Aku melirik Irene, sedikit terkejut dengan nada cerianya. “Aku kira kamu nggak mau tahu karena sedih ngeliat Gio dekat sama Elena.”

Irene tertawa kecil, meskipun aku bisa melihat jejak kesedihan di matanya. “Hahaha, i’m sad. Cuman aku memutuskan untuk berbahagia hari ini. Aku nggak mau nenek Gio ngerasa ikut sedih kalau lihat aku murung di hari pemakamannya.” Irene berhenti sejenak, pandangannya kini memandang langit.  “Konon katanya, orang yang baru meninggal itu masih ada di sekitar kita selama tujuh hari. Jadi, aku mau memperlihatkan kalau aku baik-baik saja. Aku mau Nenek merasa tenang untuk pergi, terutama setelah…, apa yang aku perbuat dulu kepadanya.”

Aku terdiam, mendengar ketulusan dalam suaranya. Irene menghela napas panjang, lalu kembali menatapku sambil tersenyum tipis. “Tapi, jujur aja, aku cuma penasaran. Siapa tahu, ada cerita gila di balik pertemuan kalian.”

Aku tersenyum kecil, memandang kupu-kupu yang tadi aku lihat terbang ke luar rumah Gio. “Cerita gila? Memang ada.”

“Tuh, kan! Ayolah, cerita!”  Irene menyenggol lenganku dengan antusias, matanya berbinar penuh rasa ingin tahu.

“Kamu pasti akan nganggep aku benar-benar gila setelah mendengar cerita ini,” jawabku sambil menarik napas panjang.

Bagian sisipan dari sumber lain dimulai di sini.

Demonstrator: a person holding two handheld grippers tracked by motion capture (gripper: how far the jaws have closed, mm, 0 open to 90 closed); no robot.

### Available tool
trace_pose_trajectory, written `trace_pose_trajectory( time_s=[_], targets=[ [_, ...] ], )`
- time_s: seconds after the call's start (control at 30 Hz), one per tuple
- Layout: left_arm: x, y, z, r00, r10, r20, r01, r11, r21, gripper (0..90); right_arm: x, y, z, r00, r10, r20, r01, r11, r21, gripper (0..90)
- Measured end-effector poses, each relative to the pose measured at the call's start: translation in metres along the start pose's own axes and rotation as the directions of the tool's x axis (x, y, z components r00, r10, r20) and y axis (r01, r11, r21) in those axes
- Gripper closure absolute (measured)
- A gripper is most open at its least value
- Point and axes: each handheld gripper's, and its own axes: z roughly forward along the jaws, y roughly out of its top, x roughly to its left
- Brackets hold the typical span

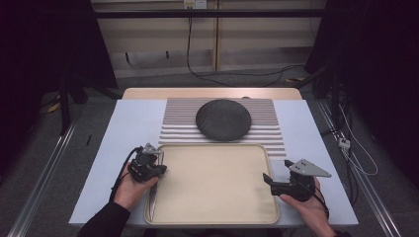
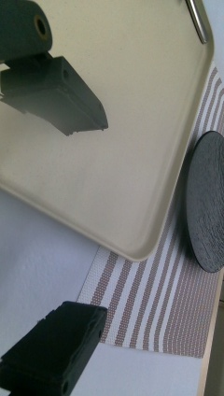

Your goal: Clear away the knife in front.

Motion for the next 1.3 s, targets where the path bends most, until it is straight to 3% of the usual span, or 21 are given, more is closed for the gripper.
trace_pose_trajectory(
  time_s=[0.13, 0.27, 0.37, 0.53, 0.6, 0.67, 0.77, 0.83, 1.0, 1.13, 1.2, 1.3],
  targets=[
    [-0.001, 0.001, -0.002, 0.9998, -0.003, 0.017, 0.004, 0.9995, -0.032, 86.3, 0.000, 0.000, 0.001, 1.0000, 0.000, 0.000, 0.000, 1.000, 0.002, 8.9],
    [-0.002, 0.002, -0.006, 0.9999, 0.011, 0.012, -0.010, 0.9969, -0.078, 75.6, -0.001, 0.000, 0.001, 1.0000, -0.001, 0.000, 0.001, 1.000, 0.001, 8.9],
    [-0.002, 0.002, -0.008, 0.9995, -0.012, 0.029, 0.015, 0.9925, -0.122, 58.0, -0.001, 0.000, 0.001, 1.0000, 0.000, -0.001, 0.000, 1.000, 0.001, 8.9],
    [-0.001, 0.003, -0.011, 0.9997, -0.021, 0.012, 0.023, 0.9853, -0.169, 30.6, -0.001, 0.000, 0.001, 1.0000, 0.006, -0.001, -0.006, 1.000, 0.001, 8.9],
    [-0.001, 0.004, -0.014, 0.9982, -0.060, -0.008, 0.057, 0.9777, -0.202, 19.4, -0.001, 0.000, 0.001, 1.0000, 0.008, -0.001, -0.008, 1.000, 0.002, 8.8],
    [-0.001, 0.004, -0.019, 0.9972, -0.073, -0.014, 0.068, 0.9700, -0.233, 13.5, -0.001, 0.000, 0.001, 1.0000, 0.007, -0.004, -0.007, 1.000, 0.000, 8.8],
    [-0.002, 0.005, -0.028, 0.9977, -0.067, -0.009, 0.062, 0.9601, -0.273, 6.9, -0.001, 0.000, 0.001, 0.9999, 0.010, -0.006, -0.010, 1.000, -0.002, 8.8],
    [-0.004, 0.003, -0.032, 0.9984, -0.050, -0.025, 0.040, 0.9544, -0.296, 5.9, -0.001, 0.000, 0.001, 0.9999, 0.010, -0.006, -0.010, 1.000, -0.003, 8.8],
    [-0.009, -0.001, -0.041, 0.9980, -0.015, -0.061, -0.004, 0.9531, -0.303, 5.9, -0.002, 0.000, 0.001, 0.9998, 0.017, -0.004, -0.017, 1.000, -0.005, 8.6],
    [-0.010, -0.006, -0.046, 0.9977, -0.017, -0.066, -0.005, 0.9487, -0.316, 6.0, -0.002, 0.000, 0.001, 0.9999, 0.017, -0.001, -0.017, 1.000, -0.008, 8.5],
    [-0.010, -0.009, -0.048, 0.9965, -0.016, -0.082, -0.010, 0.9516, -0.307, 6.2, -0.002, 0.000, 0.000, 0.9998, 0.018, -0.001, -0.018, 1.000, -0.007, 8.4],
    [-0.009, -0.015, -0.050, 0.9961, -0.042, -0.078, 0.017, 0.9543, -0.298, 6.2, -0.002, 0.000, 0.000, 0.9998, 0.019, 0.001, -0.019, 1.000, -0.007, 8.5]
  ],
)
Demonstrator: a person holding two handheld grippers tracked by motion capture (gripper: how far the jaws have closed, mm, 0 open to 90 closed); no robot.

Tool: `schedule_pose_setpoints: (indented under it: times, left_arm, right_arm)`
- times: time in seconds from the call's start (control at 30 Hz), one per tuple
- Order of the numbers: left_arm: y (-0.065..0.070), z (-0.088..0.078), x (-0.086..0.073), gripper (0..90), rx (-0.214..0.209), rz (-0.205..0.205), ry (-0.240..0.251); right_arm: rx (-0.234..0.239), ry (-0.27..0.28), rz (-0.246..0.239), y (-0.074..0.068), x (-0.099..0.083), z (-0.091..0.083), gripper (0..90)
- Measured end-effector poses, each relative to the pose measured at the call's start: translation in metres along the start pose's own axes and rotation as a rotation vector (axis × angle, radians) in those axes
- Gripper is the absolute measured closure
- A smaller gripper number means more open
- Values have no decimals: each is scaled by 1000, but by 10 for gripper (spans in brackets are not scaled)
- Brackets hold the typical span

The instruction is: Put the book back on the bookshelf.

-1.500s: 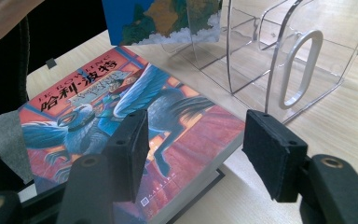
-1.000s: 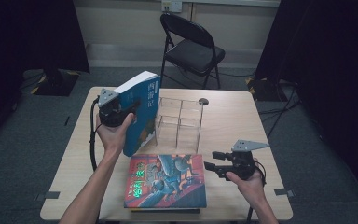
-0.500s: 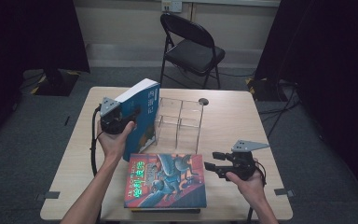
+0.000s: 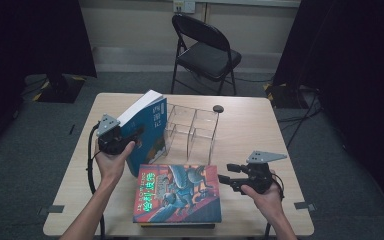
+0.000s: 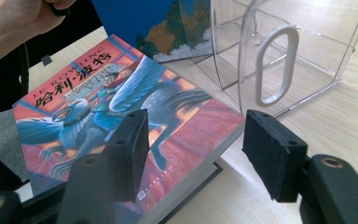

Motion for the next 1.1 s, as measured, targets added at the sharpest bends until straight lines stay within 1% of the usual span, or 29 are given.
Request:
schedule_pose_setpoints:
  times: [0.03, 0.1, 0.17, 0.2, 0.3, 0.33, 0.4, 0.43, 0.47, 0.57, 0.6, 0.7, 0.77, 0.8, 0.83, 0.87, 0.93, 0.97, 1.0, 1.03, 1.1]
  left_arm:
    - [-1, -1, 0, 597, 0, -12, 0]
    - [-2, -2, -1, 596, -4, -12, 0]
    - [0, -4, -2, 593, -11, -5, -3]
    - [0, -6, -3, 591, -17, 0, -8]
    - [0, -8, -4, 587, -26, 1, -13]
    - [0, -9, -4, 587, -27, 13, -19]
    - [0, -10, -2, 586, -30, 21, -26]
    - [0, -10, -1, 583, -35, 19, -29]
    - [1, -12, 2, 571, -48, 7, -26]
    - [1, -14, 6, 565, -39, 8, -38]
    - [2, -14, 7, 563, -47, 15, -42]
    - [2, -15, 8, 557, -53, 27, -51]
    - [2, -16, 10, 545, -58, 17, -50]
    - [2, -17, 14, 536, -66, 1, -51]
    - [2, -18, 16, 535, -58, 3, -67]
    - [2, -18, 16, 541, -58, 3, -67]
    - [2, -20, 22, 538, -49, 5, -107]
    - [2, -20, 22, 540, -49, 5, -107]
    - [2, -21, 23, 542, -50, 14, -126]
    - [2, -21, 23, 548, -50, 14, -126]
    - [1, -21, 24, 553, -46, 23, -143]
  right_arm:
    - [0, -9, 0, 0, -1, 2, 409]
    - [1, -10, -1, 0, -1, 3, 409]
    - [3, -12, -6, -1, -2, 2, 409]
    - [0, -10, 0, 0, -1, 2, 409]
    - [-1, -8, 3, 2, -1, 2, 409]
    - [0, -9, 4, 2, -2, 1, 409]
    - [-2, -8, 3, 2, -2, 1, 409]
    - [-2, -8, 3, 1, -2, 1, 410]
    - [-3, -6, 4, 1, -2, 0, 409]
    - [-4, -4, 4, 2, -1, -1, 409]
    - [-5, -4, 6, 2, -2, -1, 410]
    - [-6, -6, 7, 2, -2, -1, 410]
    - [-7, -6, 8, 3, -3, -1, 410]
    - [-7, -5, 8, 3, -2, -2, 410]
    - [-7, -5, 8, 3, -2, -2, 410]
    - [-7, -5, 8, 3, -2, -2, 410]
    - [-7, -3, 6, 3, -2, -2, 412]
    - [-7, -3, 6, 3, -2, -2, 412]
    - [-3, -5, 5, 2, -2, -3, 420]
    - [-3, -5, 5, 2, -2, -3, 420]
    - [-4, -5, 4, 2, -2, -2, 417]
Point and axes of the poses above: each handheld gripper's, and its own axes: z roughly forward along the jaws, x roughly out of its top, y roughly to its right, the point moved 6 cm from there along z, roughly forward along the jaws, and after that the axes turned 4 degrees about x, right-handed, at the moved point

C’mon! Aku nggak masalah dengar cerita apapun. Janji di akhir nggak akan gimana-gimana,” bujuk Irene sambil menggoyangkan tanganku seperti anak kecil meminta sesuatu.

“Hmmm…, kamu tahu aku bisa meramal orang lain, kan?” tanyaku kepada Irene untuk memulai cerita yang ingin ia dengar.

“Iya, tahu. Udah kamu buktiin waktu kamu bilang Gio suka sama cewek lain.”

“Aku dapat kemampuan ini delapan tahun yang lalu dan tebak siapa orang pertama yang aku ramal?” 

Irene mengangkat kedua bahunya, ekspresinya penuh tanda tanya. “I don't know, gimana caranya biar aku tahu?” 

Aku tersenyum dan menunjuk diriku sendiri dengan jari telunjuk. “Aku. Orang pertama yang aku ramal itu diriku sendiri. Dalam ramalan itu, aku melihat kehidupanku yang dulu. Bukan sekarang, ya, tapi yang dulu—”

“Bentar, bentar!” Irene memotong, alisnya mengernyit. “Ngeramal tentang masa lalu? Bukan masa depan? Terus maksud kehidupan dulu itu waktu kamu kecil?” tanya Irene sedikit bingung.